У Гюнвор – героини романа Прёйсена «Дрозд на потолке» – на виске шрам. Она часто сидит и гладит этот шрам, лелеет его.
Неужели и я лелею мой шрам?
Забыть о шраме, не лелеять его, оставить все позади, отказаться от глупой роли жертвы – разве не проще мне будет? Ну да, проще.
Но примирение с родственниками тут ни при чем. В него я не верю. Почему мать, Астрид и Оса в него верят?
Борд написал, что дом на Бротевейен продан.
Муки совести Астрид я оставила без внимания. Я поступила чересчур жестоко?
Чтобы собраться с силами, я зашла в армянскую церковь в Сан-Себастьяне. Стоя в полумраке, я поставила свечку за всех, кого люблю, – за детей и внуков. Я смотрела на свечку и представляла себе их лица, и тут пламя затрепетало, затем выровнялось и снова затрепетало. Я повернулась посмотреть, откуда дует ветер. Пламя опять затрепетало и выровнялось, и я поняла, что трепещет оно от моего дыхания. Каждый раз, когда я выдыхала, оно трепетало. Я живу, существую, заставляю предметы меняться, а это большая ответственность – дышать и жить, чересчур большая для меня.
Однажды Карен заметила, что, когда я разговариваю о родителях, складывается впечатление, будто отца я уважаю больше, чем мать. Подметила она верно. В юности я часто успокаивала себя, говоря, что больше похожа на отца, а не на мать. Ведь это отец сломал меня, как же так вышло, что мне хотелось больше походить на него, а не на нее, что я уважала его больше ее?
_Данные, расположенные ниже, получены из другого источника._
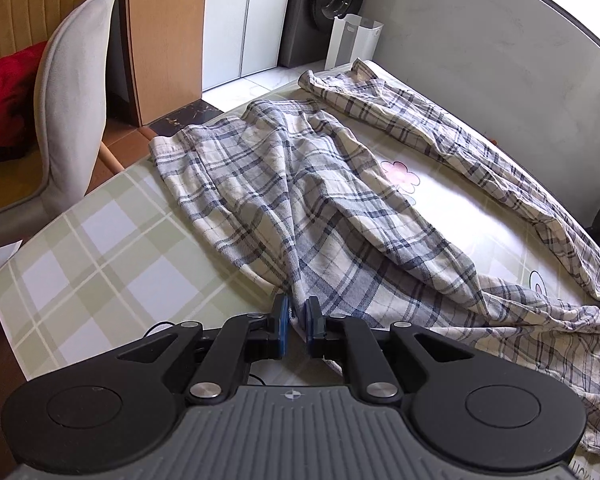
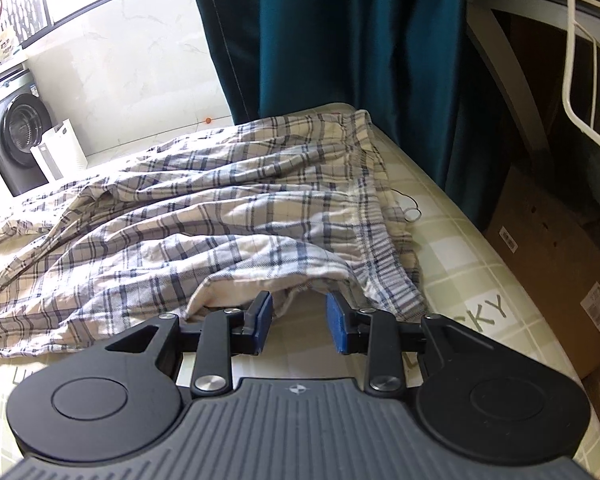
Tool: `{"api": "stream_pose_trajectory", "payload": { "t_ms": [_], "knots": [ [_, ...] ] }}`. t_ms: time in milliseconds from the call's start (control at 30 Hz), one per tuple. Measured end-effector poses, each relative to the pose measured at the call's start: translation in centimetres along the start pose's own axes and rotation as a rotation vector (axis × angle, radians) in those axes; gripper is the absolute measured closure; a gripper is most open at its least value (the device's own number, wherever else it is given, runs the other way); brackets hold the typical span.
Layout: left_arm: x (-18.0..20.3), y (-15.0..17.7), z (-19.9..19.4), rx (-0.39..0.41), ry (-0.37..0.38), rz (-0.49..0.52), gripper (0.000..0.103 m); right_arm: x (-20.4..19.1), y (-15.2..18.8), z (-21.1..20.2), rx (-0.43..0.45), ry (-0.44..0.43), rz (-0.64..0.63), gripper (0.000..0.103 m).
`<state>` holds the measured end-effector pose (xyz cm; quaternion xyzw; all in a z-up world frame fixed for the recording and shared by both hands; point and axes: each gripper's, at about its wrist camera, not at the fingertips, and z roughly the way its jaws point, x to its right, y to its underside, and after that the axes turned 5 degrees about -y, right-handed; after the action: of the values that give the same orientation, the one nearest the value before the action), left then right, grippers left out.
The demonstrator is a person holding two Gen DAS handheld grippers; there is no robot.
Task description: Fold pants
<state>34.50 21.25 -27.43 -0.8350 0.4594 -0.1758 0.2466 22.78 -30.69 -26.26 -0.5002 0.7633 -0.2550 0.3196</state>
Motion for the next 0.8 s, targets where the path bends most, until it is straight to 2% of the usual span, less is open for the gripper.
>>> {"api": "stream_pose_trajectory", "payload": {
  "t_ms": [233,433,533,667,800],
  "knots": [
    [0.7,-0.9,0.1,-0.012,-0.008,-0.024,0.089,0.7,0.0,-0.4,0.002,0.002,0.017,0.07],
    [1.7,-2.2,-1.9,0.078,0.012,0.001,0.089,1.0,-0.4,-1.5,0.032,-0.017,0.01,0.07],
    [2.9,-2.4,-2.2,0.095,0.027,0.025,0.087,1.2,-0.4,-1.9,0.043,-0.015,-0.002,0.07],
    [5.1,-2.3,-1.7,0.095,0.046,0.066,0.066,1.4,-0.9,-1.7,0.059,-0.015,0.003,0.069],
    [7.2,-2.1,-0.8,0.091,0.047,0.106,0.065,1.0,-1.5,-0.8,0.068,-0.017,0.016,0.063]
  ]
}}
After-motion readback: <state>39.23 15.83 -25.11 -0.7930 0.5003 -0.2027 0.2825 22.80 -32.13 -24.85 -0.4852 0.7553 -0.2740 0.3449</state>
И как так вышло, что я больше уважала не Астрид, а Осу? Ведь мать и Астрид тянулись ко мне и говорили, что любят меня, а Оса ни разу не последовала их примеру – если она вообще питала ко мне хоть какие-то чувства, то это были ненависть и отвращение. Потому что Оса понятна в своих чувствах, а Астрид – нет, потому что отец был понятнее матери, а с понятными людьми бывает проще, чем с теми, кто выражается витиеватыми фразами и противоречит сам себе. Отец отступился от меня, а мать нет, она не желала меня отпускать. В детстве отец влез в мое пространство, но потом отступился, потому что он понимал, где проходит граница. Мать же год за годом нарушала мои границы, вела себя непредсказуемо и непостижимо. Однажды, двадцать три года назад, в непростое время после разрыва, когда я посещала психоаналитика и когда наконец поняла, что мать преступает мои границы, я сказала ей об этом. В ответ она завопила, что теперь я и ее обвиняю в «иншесте», а вернувшись домой, рассказала отцу и сестрам, что я осмелилась обвинить в «иншесте» и ее тоже, в своей бессильной и жалкой жестокости она выставила меня бесноватой. Отец же прятал свое несчастье и нес его в одиночку. Отцовское преступление было серьезнее, но очевиднее, и самосуд он учинил над собой более жестокий. С его замкнутостью и тоской примириться мне было проще, чем с натянутой легкостью матери. Матери, которая вела себя как ни в чем не бывало, которая требовала и обвиняла. Бедная, запутавшаяся мать, бедная Астрид, настолько уболтавшая себя за много лет, что сама поверила в свою доброту. В глубине души она, разумеется, и была доброй, как все остальные. Но Астрид нарушала мои границы, так мне казалось, она навязывала мне общение, замешанное на замалчивании, и это было невыносимо, то, как Астрид настаивала, будто абсолютно ненормальное может стать нормальным.